> _EXERCISE REQUIREMENTS_:
Read through the data below and state how many of its lines contain the word "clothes", adding nothing.

---- INPUT FOR THIS TASK

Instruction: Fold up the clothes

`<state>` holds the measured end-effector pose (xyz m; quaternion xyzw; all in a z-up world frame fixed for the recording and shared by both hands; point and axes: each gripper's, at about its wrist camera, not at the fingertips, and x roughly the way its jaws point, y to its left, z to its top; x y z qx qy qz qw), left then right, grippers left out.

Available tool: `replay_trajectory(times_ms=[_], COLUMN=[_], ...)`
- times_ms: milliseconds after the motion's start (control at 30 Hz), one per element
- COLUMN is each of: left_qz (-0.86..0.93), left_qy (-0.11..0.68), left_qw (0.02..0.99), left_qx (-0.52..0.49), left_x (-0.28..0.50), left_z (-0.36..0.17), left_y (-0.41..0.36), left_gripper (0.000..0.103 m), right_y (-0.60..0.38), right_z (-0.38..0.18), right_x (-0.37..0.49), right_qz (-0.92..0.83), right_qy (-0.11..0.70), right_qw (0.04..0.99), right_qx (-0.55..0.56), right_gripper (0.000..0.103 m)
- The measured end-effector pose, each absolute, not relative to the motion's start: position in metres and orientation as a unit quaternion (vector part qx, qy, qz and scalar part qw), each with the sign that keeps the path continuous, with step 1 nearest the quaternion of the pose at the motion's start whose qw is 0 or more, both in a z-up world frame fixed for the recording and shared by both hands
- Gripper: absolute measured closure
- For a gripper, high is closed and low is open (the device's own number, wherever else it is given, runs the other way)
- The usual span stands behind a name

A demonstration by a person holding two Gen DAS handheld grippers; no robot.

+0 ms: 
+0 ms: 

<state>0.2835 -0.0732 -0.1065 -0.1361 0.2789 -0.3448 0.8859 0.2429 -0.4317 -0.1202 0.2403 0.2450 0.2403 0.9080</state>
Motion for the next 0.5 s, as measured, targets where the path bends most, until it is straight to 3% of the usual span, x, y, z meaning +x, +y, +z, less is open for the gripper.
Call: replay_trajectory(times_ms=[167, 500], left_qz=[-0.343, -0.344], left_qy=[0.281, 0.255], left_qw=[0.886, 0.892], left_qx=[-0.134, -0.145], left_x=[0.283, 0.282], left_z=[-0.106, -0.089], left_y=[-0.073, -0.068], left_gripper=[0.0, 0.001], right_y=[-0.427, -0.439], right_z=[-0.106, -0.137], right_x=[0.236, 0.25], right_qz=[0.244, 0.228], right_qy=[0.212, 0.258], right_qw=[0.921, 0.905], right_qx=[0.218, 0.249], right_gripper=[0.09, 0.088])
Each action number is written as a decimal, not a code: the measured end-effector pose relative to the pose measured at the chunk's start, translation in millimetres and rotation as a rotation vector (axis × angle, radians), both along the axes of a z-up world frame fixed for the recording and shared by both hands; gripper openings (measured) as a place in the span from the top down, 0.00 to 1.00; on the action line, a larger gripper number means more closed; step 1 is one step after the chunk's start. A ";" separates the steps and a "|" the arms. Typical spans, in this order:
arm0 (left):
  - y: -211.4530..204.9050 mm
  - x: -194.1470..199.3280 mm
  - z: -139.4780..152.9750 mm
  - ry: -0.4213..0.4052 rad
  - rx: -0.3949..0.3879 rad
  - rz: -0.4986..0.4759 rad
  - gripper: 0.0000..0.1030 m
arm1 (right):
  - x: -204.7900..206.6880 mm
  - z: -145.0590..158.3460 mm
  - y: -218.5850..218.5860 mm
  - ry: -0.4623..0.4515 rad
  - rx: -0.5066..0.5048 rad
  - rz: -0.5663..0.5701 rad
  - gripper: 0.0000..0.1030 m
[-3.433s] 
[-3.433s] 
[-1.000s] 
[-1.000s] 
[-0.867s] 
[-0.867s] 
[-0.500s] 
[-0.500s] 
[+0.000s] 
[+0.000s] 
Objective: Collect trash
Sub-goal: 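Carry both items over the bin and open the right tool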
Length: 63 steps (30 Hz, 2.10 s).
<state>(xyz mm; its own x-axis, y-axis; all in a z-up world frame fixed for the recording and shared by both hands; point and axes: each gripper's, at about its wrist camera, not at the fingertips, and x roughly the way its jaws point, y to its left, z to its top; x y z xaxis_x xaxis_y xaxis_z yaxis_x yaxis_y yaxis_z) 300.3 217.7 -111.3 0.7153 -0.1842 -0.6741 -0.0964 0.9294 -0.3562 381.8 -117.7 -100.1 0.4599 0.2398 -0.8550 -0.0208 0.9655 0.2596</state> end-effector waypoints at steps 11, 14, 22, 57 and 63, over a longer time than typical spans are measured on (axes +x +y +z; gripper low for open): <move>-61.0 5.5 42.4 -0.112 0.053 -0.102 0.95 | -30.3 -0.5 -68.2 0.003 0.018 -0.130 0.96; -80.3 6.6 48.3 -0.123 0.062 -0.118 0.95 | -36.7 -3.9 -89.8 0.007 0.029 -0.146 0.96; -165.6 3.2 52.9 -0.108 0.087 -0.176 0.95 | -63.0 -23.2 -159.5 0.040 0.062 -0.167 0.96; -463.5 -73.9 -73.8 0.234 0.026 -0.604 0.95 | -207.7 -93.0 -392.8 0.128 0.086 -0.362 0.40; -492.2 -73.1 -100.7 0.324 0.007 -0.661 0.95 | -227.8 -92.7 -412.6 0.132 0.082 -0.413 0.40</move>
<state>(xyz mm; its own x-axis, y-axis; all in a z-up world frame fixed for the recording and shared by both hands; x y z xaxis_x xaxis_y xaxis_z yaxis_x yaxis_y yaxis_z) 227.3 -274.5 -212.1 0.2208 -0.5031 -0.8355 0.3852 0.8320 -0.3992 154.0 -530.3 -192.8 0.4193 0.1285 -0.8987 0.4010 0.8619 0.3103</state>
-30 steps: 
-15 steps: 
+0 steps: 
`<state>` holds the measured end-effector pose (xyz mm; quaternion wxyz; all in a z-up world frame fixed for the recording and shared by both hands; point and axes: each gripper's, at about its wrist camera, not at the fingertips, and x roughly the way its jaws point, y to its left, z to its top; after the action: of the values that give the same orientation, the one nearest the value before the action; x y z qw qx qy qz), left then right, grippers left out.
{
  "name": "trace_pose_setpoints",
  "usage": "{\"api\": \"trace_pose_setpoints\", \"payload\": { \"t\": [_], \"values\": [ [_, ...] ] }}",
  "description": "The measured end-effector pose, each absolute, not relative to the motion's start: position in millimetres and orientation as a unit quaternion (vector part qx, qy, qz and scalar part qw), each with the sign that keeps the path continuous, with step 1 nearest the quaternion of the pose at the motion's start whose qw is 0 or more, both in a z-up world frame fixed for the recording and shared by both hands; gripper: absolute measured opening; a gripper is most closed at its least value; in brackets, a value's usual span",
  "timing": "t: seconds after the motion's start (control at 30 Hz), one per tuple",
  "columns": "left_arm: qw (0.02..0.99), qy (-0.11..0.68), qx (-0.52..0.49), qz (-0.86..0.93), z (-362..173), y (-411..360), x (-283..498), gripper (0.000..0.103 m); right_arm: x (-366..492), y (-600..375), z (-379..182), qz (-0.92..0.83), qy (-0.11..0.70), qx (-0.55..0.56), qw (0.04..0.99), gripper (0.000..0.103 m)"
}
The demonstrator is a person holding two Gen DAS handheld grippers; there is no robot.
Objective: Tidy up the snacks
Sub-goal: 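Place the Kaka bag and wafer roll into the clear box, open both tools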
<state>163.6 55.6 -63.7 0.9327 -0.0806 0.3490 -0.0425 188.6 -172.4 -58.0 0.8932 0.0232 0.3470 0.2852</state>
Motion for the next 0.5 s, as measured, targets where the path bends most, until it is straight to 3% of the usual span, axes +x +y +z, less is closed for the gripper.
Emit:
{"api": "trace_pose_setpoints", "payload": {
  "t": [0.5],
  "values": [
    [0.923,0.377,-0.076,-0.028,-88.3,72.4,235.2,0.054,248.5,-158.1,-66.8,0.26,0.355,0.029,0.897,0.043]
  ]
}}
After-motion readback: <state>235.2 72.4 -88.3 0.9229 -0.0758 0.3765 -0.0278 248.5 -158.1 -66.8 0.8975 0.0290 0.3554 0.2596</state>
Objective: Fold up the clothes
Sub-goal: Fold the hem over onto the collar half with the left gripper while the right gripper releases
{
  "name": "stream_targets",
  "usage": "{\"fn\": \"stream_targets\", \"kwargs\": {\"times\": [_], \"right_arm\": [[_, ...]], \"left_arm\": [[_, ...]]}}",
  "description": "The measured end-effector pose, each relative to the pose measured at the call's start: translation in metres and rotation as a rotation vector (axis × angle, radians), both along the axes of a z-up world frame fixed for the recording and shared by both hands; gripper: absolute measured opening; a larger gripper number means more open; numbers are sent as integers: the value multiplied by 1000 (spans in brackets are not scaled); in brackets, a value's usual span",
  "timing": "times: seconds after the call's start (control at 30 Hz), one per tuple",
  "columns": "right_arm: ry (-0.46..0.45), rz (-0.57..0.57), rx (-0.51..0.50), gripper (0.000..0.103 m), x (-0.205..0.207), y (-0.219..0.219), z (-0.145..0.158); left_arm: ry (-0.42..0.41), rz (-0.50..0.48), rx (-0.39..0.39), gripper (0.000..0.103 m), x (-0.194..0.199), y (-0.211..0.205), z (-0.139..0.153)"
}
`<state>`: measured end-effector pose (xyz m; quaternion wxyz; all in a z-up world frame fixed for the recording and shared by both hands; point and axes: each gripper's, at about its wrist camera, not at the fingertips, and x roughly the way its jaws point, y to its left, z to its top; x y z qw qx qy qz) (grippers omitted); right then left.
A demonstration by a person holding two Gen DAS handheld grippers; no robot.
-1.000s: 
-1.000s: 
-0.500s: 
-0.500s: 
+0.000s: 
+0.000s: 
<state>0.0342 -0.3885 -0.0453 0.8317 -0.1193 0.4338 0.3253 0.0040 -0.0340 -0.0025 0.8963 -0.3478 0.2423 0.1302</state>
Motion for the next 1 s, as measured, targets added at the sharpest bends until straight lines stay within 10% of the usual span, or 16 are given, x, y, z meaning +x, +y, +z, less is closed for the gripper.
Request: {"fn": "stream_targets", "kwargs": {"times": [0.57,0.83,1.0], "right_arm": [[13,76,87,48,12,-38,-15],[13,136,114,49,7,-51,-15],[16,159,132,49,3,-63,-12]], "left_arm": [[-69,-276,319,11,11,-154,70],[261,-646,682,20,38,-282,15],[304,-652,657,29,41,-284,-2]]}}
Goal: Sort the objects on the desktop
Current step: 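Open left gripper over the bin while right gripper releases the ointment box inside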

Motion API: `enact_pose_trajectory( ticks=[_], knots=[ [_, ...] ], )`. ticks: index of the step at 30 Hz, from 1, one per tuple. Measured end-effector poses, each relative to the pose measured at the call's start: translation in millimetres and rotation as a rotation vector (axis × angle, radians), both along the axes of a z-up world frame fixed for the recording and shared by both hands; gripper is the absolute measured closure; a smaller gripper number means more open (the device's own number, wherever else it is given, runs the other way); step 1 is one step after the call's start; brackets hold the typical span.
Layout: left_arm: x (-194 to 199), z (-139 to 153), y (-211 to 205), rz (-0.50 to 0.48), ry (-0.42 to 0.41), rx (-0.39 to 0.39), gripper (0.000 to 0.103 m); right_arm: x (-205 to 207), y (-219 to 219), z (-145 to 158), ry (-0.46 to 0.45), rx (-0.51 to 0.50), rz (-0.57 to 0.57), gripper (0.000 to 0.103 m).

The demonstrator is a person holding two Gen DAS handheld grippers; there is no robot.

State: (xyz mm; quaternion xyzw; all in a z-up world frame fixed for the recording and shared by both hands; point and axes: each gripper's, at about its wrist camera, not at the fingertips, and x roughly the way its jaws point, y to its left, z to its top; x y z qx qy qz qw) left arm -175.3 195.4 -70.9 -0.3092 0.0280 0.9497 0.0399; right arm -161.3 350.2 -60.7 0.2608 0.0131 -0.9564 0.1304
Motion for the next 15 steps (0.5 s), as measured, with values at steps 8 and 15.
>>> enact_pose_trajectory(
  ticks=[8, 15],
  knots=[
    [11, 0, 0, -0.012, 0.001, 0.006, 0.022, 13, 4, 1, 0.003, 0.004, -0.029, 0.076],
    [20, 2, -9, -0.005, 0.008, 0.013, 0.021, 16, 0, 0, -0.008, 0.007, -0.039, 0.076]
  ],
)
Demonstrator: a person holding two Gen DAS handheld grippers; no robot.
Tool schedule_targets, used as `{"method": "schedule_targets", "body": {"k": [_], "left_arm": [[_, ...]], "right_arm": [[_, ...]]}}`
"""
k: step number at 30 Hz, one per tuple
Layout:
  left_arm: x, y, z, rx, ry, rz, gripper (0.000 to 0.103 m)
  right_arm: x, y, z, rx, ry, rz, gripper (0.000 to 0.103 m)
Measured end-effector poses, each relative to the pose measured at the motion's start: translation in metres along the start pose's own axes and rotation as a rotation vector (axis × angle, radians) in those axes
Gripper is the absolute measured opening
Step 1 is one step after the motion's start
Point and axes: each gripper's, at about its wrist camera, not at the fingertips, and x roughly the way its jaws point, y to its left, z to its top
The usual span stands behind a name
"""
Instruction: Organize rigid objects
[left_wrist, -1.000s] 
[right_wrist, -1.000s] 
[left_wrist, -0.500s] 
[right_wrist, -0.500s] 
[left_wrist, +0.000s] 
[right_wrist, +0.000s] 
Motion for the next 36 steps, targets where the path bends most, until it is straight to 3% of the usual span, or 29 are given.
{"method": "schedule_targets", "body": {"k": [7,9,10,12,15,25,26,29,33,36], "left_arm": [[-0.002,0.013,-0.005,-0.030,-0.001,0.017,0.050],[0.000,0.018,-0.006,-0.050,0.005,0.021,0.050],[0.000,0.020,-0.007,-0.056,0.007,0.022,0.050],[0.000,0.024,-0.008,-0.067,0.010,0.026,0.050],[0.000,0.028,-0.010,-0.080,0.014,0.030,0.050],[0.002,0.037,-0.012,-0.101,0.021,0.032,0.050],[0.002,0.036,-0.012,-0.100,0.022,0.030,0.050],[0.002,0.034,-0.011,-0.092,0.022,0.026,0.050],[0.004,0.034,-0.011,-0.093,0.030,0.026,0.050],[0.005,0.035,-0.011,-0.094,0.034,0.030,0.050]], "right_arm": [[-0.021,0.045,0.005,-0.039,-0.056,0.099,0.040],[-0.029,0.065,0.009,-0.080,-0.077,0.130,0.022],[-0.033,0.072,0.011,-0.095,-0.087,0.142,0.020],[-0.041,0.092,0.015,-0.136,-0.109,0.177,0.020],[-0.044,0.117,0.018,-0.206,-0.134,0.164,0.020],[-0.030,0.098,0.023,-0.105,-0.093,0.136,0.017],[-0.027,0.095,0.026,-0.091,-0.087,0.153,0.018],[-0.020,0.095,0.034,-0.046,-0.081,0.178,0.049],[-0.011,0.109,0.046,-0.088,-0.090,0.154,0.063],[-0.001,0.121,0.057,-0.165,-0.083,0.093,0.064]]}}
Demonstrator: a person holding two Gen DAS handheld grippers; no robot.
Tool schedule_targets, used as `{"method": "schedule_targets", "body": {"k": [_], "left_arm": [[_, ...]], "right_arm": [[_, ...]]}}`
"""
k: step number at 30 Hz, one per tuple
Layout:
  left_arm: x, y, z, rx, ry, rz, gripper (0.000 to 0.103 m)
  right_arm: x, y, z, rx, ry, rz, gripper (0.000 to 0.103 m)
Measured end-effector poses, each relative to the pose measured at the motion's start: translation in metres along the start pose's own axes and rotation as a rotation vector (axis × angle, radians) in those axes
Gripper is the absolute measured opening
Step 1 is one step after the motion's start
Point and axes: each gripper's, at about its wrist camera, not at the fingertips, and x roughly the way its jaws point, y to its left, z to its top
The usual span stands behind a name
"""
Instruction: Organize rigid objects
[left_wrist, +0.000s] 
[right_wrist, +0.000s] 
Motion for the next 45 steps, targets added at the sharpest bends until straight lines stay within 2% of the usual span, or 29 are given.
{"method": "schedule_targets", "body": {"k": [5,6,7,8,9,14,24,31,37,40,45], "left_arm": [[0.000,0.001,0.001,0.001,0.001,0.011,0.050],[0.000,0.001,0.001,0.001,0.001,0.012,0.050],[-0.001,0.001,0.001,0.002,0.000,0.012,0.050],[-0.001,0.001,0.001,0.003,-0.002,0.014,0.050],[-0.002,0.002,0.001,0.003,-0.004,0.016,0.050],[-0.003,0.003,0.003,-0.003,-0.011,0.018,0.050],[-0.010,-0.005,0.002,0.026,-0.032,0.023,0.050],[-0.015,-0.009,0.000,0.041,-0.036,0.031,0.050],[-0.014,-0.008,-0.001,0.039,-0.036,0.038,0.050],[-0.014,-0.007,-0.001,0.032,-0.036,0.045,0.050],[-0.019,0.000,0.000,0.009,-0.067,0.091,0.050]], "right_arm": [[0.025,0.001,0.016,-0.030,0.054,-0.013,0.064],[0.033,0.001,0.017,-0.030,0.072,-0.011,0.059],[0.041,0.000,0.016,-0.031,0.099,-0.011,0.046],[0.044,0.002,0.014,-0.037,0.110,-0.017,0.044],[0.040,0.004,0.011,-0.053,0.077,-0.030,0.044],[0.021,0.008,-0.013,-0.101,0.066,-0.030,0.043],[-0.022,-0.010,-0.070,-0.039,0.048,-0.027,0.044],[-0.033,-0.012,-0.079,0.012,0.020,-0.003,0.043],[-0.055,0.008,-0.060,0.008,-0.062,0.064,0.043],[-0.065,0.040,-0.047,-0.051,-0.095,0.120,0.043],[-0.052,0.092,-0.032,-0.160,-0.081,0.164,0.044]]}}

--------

> _WRITTEN SOLUTION_:
2